Il y avait Luis Suarez l'Espagnol, Ballon d'Or 1960; il y a désormais Luis Suarez l'Uruguayen, en passe de se faire un nom dans l'histoire de son pays après son doublé mardi contre le Pérou (2-0) envoyant la Celeste en finale de la Copa America où elle visera un 15e titre.

«C'est un grand attaquant, il fait partie de l'élite des attaquants du football mondial», a relevé Oscar Tabarez. Le sélectionneur sait ce qu'il doit à «Luisito».

Depuis ses débuts en équipe nationale en février 2007, il a déjà marqué 20 buts (en 47 sélections), à sept longueurs de Diego Forlan et à neuf du recordman Hector Scarone, attaquant mythique des années 1920. Et Suarez n'a que 24 ans!

Et déjà un statut de sauveur, acquis en un tournemain lorsqu'il fait un arrêt de gardien sur sa ligne face au Ghana en quart de finale du Mondial 2010, à la dernière seconde. Carton rouge, mais le penalty de Gyan va en tribunes, le match jusqu'aux tirs au but et l'Uruguay en demi-finale.

«Je suis un "golerazo" (un grand gardien), ç'a été l'arrêt du Mondial, je n'avais pas le choix, et la "main de Dieu", c'est moi qui l'ai maintenant», avait ironisé l'attaquant.
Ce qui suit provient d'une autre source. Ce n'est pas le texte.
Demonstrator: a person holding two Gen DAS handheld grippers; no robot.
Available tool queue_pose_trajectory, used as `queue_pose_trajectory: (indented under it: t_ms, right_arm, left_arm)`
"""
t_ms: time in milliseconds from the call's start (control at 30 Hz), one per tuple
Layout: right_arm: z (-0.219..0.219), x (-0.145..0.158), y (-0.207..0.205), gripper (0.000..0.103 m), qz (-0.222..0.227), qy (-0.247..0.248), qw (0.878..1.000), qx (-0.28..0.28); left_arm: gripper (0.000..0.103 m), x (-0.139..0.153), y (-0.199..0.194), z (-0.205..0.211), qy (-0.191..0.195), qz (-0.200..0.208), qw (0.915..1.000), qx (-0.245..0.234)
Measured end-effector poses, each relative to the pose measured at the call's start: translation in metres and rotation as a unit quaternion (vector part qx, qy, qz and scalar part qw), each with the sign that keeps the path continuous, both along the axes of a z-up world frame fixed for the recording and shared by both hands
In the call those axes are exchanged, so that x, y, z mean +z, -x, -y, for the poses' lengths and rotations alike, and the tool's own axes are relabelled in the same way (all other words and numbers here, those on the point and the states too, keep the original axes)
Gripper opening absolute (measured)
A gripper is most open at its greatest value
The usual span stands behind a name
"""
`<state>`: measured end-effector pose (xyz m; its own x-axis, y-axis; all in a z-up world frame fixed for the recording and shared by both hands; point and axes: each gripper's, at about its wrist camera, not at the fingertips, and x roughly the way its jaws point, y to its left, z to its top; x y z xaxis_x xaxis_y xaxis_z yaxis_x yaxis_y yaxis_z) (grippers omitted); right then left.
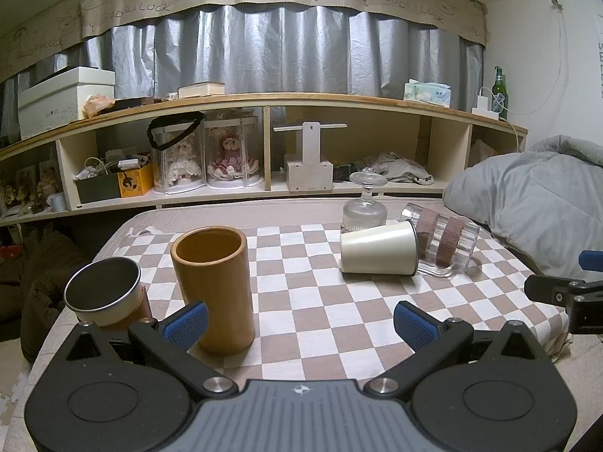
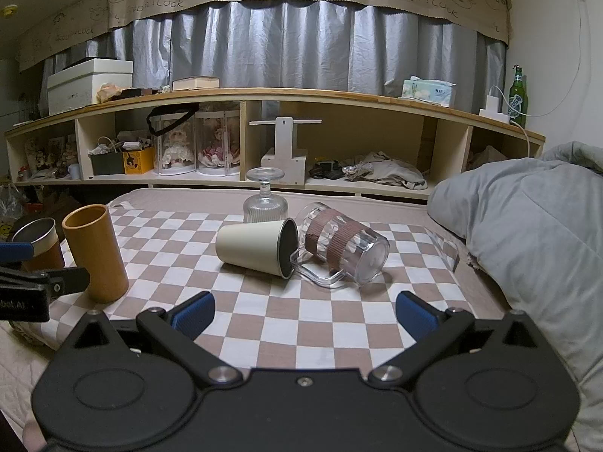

Le Mondial 2010, c'était pour Forlan, élu Ballon d'Or; la Copa 2011 sera pour Suarez. Avec trois buts, il a rejoint l'Argentin Sergio Agüero en tête du classement des buteurs et posé sa candidature pour le titre de meilleur joueur du tournoi.

Énervant, énervé

Lui, c'est le Pérou: le numéro 9 avait répliqué à l'ouverture du score de Guerrero lors de la première rencontre contre l'Albirroja (1-1), au premier tour, sur une passe en profondeur de Lodeiro. Mardi soir, il lui a fallu cinq minutes pour miner les Péruviens, en reprenant depuis un angle fermé un ballon relâché par la gardien (53e), puis en le battant en face-à-face (58e).

«Le premier but, j'étais convaincu que le ballon allait avoir un mauvais rebond, et puis ç'a été plus facile, a-t-il raconté. Le deuxième but, en tête-à-tête avec le gardien, pour un attaquant lancé, c'est plus facile. Le terrain était très mauvais, et pour éviter de mal frapper dans le ballon ou dévisser, je n'ai pas voulu tirer trop fort pour assurer ma frappe.»

Buteur, et travailleur, qui harcèle sans cesse les défenses. Un joueur très énervant; les Argentins s'en souviennent, notamment leur capitaine Javier Mascherano, exclu pour une faute sur l'attaquant en quart de finale (1-1 a.p., 5-4 t.a.b.).

Un joueur très énervé, aussi: sur le terrain, Suarez n'arrête pas de vitupérer contre ses coéquipiers pour une passe mal ajustée ou un appel ignoré; il lève les bras au ciel, conteste sans cesse l'arbitrage, va au charbon.

Mardi soir, il était averti dès la 13e minute pour une faute. «On l'a remplacé, parce qu'il avait un carton jaune, et avec ou sans Suarez en finale, ce n'est pas la même chose», a expliqué Tabarez.

L'attaquant de Liverpool depuis six mois est entré dans la mythologie de l'Ajax Amsterdam en trois saisons et demie seulement (111 buts en 159 matches). À 24 ans, son horizon Celeste est dégagé.